# WHAT NEEDS TO BE DONE
Look in the material below for the line holding "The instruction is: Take". Set it down exactly, with each later line up to and including the line holding "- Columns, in".

··· EXERCISE MATERIAL

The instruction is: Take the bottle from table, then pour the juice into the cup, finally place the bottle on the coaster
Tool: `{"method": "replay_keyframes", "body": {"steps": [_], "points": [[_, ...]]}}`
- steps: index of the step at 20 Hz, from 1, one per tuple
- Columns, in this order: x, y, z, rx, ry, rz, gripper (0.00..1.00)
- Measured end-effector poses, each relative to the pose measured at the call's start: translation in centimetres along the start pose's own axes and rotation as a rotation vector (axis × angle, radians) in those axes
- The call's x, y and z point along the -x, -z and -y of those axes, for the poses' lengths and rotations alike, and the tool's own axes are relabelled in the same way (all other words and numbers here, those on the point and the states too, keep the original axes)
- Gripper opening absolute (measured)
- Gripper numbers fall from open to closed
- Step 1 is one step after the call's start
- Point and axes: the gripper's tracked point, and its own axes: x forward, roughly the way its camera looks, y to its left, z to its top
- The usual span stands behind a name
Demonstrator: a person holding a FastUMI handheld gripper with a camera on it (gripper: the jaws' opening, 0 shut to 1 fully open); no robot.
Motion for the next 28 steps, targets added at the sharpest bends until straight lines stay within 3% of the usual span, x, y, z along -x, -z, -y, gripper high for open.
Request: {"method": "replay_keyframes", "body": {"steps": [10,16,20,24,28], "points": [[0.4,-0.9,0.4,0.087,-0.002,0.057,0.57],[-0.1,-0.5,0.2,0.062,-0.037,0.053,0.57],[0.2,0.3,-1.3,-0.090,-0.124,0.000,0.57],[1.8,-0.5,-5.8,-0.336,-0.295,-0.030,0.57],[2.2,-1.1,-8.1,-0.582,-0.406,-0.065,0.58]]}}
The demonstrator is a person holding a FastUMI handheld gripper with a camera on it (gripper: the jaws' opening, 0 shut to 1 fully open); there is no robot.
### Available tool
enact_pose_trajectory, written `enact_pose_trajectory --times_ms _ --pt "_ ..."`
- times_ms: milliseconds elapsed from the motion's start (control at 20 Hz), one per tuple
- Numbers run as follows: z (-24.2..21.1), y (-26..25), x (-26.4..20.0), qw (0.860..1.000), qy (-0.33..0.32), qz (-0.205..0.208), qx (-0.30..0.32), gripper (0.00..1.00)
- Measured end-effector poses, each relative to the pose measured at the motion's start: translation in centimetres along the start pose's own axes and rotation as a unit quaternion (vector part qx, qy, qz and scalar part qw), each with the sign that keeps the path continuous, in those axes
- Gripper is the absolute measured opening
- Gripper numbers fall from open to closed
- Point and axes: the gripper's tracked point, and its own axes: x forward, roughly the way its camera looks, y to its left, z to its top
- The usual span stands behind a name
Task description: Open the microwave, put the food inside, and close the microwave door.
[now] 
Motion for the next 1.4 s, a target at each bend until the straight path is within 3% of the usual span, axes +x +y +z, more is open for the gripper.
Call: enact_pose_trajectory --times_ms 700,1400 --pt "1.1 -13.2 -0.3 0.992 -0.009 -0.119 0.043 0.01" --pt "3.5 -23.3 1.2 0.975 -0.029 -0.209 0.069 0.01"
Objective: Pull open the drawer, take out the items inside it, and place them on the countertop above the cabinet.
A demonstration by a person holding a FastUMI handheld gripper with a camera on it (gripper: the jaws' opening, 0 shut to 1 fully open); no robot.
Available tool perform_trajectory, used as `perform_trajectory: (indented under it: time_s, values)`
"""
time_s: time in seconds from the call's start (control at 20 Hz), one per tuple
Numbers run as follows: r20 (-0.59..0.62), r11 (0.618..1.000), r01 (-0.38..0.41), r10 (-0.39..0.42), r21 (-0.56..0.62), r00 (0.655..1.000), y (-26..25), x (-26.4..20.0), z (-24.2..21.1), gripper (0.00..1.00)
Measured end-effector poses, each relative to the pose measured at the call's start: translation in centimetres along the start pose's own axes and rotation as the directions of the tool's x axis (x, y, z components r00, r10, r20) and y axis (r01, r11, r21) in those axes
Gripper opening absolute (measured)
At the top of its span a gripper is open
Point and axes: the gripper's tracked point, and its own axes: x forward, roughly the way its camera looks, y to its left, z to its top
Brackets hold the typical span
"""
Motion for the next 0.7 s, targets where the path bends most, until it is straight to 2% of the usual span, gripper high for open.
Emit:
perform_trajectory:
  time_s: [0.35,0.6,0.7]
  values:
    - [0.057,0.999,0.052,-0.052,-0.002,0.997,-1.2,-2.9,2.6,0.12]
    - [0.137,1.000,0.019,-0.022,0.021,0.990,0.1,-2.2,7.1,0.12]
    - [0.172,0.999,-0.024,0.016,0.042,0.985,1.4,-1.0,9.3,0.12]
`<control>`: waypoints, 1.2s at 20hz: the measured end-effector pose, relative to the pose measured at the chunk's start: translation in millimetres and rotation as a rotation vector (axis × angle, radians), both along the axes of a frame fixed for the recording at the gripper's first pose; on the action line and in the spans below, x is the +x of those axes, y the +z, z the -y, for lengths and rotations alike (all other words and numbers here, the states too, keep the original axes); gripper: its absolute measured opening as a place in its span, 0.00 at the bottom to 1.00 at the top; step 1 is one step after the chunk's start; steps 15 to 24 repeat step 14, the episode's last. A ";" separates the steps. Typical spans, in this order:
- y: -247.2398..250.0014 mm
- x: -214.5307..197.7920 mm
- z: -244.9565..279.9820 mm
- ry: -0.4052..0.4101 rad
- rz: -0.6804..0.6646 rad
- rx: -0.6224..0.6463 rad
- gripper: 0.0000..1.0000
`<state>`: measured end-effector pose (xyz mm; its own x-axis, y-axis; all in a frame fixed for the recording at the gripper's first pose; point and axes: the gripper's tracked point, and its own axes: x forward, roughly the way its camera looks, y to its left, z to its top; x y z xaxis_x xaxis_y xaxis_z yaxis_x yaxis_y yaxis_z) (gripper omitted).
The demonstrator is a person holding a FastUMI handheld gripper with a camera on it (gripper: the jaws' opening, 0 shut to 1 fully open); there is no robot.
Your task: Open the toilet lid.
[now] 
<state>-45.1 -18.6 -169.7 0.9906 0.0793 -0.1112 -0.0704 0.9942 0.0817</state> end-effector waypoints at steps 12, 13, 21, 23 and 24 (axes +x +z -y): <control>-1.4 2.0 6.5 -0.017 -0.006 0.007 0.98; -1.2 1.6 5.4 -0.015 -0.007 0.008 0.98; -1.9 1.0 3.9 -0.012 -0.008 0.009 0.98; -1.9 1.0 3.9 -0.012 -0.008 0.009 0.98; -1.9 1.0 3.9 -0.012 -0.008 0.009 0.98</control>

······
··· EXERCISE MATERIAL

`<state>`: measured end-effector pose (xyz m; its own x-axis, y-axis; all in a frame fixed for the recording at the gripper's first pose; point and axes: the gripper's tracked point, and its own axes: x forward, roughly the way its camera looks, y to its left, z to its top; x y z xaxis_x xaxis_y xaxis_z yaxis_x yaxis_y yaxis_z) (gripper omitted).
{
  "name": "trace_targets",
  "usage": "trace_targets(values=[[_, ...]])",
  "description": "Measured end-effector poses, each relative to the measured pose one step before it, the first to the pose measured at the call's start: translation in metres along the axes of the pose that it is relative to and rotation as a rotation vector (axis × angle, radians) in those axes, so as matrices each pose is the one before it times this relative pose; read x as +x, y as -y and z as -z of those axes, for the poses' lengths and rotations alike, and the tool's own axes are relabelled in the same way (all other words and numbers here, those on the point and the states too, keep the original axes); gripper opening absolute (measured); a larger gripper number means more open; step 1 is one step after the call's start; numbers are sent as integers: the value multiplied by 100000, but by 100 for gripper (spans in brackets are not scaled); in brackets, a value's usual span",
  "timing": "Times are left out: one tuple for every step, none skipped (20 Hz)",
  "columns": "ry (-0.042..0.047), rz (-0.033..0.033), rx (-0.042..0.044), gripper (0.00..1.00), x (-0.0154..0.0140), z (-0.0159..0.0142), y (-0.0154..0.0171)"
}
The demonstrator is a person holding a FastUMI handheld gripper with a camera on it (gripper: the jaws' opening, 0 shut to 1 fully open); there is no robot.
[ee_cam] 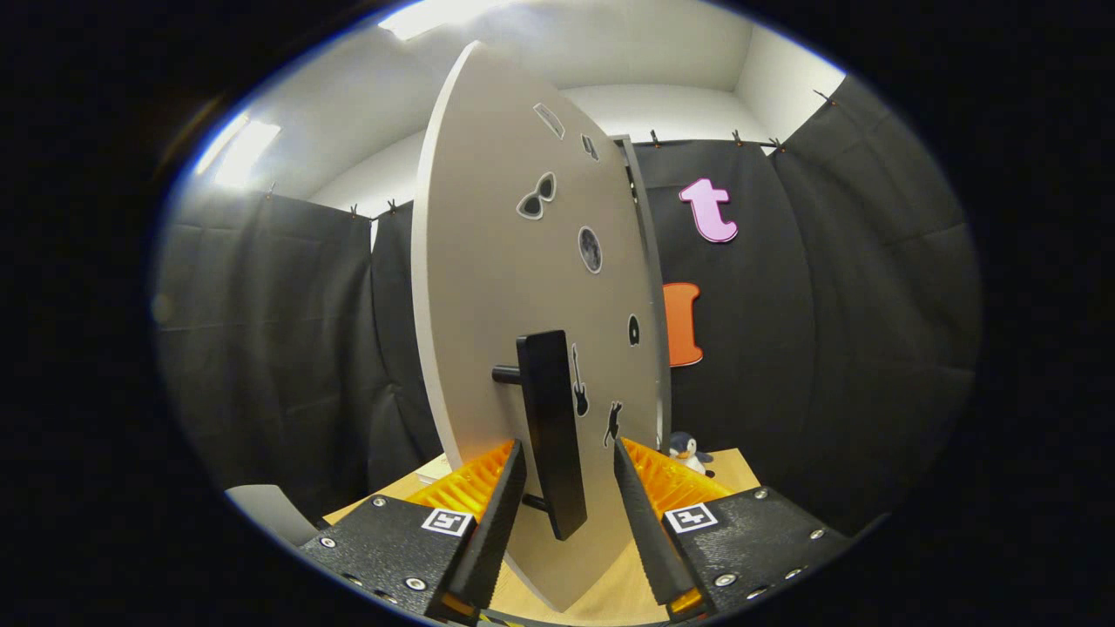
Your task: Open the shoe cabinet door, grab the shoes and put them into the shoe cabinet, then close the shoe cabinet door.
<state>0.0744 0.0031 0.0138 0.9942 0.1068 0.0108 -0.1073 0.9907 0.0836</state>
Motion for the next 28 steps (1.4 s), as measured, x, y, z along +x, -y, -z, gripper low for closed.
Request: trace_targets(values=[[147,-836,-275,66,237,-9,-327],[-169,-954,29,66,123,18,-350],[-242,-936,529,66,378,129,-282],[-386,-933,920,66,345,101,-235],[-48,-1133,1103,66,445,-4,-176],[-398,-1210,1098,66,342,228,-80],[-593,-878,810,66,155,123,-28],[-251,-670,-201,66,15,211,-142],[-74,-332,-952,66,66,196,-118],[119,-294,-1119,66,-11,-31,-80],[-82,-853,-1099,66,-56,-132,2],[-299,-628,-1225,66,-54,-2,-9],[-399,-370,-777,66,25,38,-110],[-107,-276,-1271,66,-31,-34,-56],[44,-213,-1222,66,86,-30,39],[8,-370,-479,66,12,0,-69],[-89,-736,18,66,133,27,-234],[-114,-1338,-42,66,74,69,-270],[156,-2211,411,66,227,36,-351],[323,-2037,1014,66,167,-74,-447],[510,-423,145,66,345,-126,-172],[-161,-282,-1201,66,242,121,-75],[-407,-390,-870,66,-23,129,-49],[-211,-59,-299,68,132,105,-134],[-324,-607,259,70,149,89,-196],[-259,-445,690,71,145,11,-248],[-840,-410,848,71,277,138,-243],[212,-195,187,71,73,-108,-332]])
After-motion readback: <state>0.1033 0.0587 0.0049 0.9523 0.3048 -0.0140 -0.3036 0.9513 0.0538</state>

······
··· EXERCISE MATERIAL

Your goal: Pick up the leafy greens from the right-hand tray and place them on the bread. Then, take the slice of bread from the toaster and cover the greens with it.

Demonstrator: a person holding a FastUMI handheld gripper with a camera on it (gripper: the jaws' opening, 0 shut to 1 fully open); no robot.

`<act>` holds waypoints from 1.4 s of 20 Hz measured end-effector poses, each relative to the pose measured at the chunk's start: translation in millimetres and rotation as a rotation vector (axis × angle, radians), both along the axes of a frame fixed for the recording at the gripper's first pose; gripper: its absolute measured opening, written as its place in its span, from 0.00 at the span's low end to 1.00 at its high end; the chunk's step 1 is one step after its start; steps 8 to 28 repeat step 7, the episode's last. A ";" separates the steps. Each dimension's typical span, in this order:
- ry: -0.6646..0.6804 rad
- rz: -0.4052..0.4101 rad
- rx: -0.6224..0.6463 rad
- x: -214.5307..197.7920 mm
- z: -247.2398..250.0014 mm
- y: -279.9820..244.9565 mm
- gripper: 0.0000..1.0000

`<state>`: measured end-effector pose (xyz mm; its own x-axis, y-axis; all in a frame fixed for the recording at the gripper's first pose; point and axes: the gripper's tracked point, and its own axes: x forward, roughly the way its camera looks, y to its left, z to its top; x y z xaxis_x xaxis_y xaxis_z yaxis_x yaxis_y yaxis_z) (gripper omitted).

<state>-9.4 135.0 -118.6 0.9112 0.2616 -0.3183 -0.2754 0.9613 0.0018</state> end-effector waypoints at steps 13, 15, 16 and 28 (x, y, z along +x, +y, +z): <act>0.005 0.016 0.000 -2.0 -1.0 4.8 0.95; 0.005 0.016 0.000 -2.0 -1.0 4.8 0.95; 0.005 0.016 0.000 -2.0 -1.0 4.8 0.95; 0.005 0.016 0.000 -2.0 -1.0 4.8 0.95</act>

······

# WRITTEN ANSWER
The instruction is: Take the bottle from table, then pour the juice into the cup, finally place the bottle on the coaster
Tool: `{"method": "replay_keyframes", "body": {"steps": [_], "points": [[_, ...]]}}`
- steps: index of the step at 20 Hz, from 1, one per tuple
- Columns, in this order: x, y, z, rx, ry, rz, gripper (0.00..1.00)

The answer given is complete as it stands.